(Data extracted from a collection)
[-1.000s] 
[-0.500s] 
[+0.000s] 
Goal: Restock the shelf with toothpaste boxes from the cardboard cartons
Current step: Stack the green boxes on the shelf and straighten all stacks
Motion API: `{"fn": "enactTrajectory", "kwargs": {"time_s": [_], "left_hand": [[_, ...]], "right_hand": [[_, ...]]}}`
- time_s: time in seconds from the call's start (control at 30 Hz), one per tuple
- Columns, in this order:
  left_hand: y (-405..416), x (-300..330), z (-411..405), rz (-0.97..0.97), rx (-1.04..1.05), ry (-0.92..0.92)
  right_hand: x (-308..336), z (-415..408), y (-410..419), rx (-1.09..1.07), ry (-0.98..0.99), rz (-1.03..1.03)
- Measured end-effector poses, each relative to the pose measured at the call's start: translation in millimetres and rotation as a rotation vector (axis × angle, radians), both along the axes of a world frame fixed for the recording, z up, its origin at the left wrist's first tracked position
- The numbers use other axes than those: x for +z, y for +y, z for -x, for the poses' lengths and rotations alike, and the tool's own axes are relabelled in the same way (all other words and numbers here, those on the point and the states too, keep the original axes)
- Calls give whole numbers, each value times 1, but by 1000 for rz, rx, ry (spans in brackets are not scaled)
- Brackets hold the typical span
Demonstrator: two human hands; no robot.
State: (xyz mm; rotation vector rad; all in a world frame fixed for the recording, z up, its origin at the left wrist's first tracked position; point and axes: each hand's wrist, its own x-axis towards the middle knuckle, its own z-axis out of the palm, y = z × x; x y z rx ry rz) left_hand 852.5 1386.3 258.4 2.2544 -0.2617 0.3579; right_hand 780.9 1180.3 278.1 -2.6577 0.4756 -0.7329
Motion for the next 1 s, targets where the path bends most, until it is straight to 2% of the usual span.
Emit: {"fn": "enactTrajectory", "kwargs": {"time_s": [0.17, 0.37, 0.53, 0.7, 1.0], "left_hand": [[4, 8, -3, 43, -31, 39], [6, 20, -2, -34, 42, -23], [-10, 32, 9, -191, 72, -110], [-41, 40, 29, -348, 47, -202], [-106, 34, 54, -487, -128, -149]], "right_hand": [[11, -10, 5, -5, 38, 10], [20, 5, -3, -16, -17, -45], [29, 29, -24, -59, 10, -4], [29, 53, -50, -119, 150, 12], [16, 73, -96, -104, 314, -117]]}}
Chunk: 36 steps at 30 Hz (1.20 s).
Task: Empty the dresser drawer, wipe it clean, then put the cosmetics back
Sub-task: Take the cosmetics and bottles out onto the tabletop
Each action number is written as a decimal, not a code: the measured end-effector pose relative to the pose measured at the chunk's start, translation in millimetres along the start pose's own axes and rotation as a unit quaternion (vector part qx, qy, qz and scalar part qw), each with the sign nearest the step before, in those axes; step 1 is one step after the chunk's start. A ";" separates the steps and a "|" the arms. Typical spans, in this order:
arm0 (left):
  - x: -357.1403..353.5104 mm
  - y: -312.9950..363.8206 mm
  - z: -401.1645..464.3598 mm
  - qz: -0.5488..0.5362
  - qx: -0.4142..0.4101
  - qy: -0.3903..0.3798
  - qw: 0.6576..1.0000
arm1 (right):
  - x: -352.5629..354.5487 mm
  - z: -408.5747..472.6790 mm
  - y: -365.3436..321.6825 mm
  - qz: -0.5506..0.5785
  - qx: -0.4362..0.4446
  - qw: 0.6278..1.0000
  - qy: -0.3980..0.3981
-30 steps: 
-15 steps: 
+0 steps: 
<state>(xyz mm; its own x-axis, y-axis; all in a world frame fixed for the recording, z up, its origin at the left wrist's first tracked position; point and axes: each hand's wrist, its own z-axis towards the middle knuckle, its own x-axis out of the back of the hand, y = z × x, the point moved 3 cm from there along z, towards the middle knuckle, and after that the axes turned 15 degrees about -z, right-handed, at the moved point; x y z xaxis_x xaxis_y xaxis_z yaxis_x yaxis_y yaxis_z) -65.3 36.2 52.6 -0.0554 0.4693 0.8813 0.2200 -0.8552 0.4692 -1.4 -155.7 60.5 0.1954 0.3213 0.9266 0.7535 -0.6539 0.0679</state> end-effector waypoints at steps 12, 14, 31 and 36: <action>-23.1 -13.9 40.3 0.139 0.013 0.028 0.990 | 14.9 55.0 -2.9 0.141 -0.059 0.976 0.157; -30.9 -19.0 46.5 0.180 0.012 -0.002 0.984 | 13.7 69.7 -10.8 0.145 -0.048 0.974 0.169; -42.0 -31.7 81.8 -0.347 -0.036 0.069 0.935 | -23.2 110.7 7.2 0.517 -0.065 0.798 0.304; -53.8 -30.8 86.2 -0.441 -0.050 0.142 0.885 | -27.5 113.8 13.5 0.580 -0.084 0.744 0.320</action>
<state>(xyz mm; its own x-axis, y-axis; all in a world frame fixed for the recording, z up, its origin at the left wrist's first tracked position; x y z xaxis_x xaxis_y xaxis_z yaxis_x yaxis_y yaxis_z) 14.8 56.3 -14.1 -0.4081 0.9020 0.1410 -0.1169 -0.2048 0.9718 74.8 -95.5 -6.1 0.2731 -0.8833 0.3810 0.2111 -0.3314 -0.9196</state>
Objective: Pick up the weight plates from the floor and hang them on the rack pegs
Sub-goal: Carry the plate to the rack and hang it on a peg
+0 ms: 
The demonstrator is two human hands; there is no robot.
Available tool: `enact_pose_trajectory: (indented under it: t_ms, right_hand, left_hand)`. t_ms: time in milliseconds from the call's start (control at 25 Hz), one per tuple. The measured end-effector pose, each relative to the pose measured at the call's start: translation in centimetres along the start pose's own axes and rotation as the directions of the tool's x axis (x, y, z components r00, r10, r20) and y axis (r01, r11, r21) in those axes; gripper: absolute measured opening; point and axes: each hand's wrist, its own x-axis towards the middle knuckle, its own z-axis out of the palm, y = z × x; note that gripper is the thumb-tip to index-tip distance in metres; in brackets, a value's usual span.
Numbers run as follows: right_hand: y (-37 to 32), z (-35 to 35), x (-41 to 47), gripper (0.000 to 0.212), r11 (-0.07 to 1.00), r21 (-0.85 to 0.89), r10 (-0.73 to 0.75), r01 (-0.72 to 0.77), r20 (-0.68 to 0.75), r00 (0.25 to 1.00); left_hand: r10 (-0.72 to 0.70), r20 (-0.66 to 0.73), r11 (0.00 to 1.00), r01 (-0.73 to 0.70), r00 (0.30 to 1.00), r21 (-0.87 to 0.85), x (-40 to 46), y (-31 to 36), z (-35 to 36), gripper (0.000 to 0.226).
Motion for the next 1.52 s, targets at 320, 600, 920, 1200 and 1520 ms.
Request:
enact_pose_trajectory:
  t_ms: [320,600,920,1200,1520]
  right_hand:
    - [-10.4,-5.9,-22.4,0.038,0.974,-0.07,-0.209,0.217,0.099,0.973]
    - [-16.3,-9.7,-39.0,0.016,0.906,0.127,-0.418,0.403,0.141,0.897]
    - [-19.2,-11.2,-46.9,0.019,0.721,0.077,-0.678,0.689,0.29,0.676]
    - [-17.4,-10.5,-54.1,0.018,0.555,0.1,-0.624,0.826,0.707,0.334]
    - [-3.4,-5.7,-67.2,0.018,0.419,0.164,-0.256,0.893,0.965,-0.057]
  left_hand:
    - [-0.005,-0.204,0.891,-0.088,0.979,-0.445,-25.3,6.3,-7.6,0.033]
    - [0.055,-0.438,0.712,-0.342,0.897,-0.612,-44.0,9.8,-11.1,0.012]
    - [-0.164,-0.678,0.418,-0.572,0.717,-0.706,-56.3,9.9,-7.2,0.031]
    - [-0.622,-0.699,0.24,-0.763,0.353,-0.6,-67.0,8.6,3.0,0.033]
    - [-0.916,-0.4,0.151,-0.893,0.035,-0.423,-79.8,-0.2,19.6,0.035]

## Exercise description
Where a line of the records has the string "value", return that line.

## Answer to this task
- Calls give whole numbers, each value times 1, but by 1000 for rz, rx, ry (spans in brackets are not scaled)
Available tool: `enact_pose_trajectory: (indented under it: t_ms, right_hand, left_hand)`. t_ms: time in milliseconds from the call's start (control at 25 Hz), one per tuple. The measured end-effector pose, each relative to the pose measured at the call's start: translation in centimetres along the start pose's own axes and rotation as the directions of the tool's x axis (x, y, z components r00, r10, r20) and y axis (r01, r11, r21) in those axes; gripper: absolute measured opening; point and axes: each hand's wrist, its own x-axis towards the middle knuckle, its own z-axis out of the palm, y = z × x; note that gripper is the thumb-tip to index-tip distance in metres; in brackets, a value's usual span.

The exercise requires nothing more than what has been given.